The reply should match the listing below character for character, except that no image is carried over.

----------

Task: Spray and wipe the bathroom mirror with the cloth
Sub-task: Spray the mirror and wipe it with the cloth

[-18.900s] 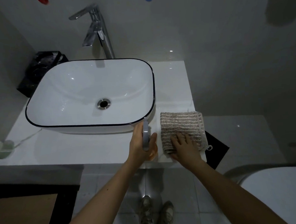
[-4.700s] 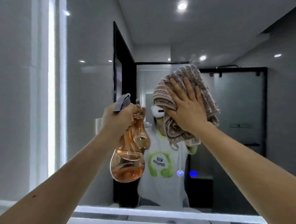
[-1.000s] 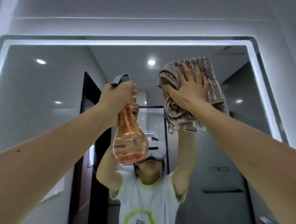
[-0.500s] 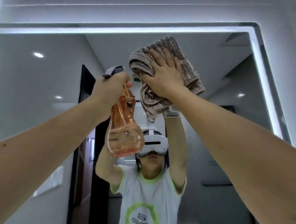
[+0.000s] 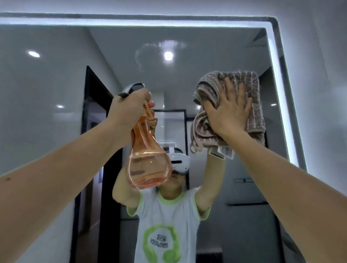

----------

# Response box
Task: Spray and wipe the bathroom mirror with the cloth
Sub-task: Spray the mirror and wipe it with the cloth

[-18.900s] 
[-4.700s] 
[-1.000s] 
[-0.500s] 
[+0.000s] 

What the exercise required is now complete.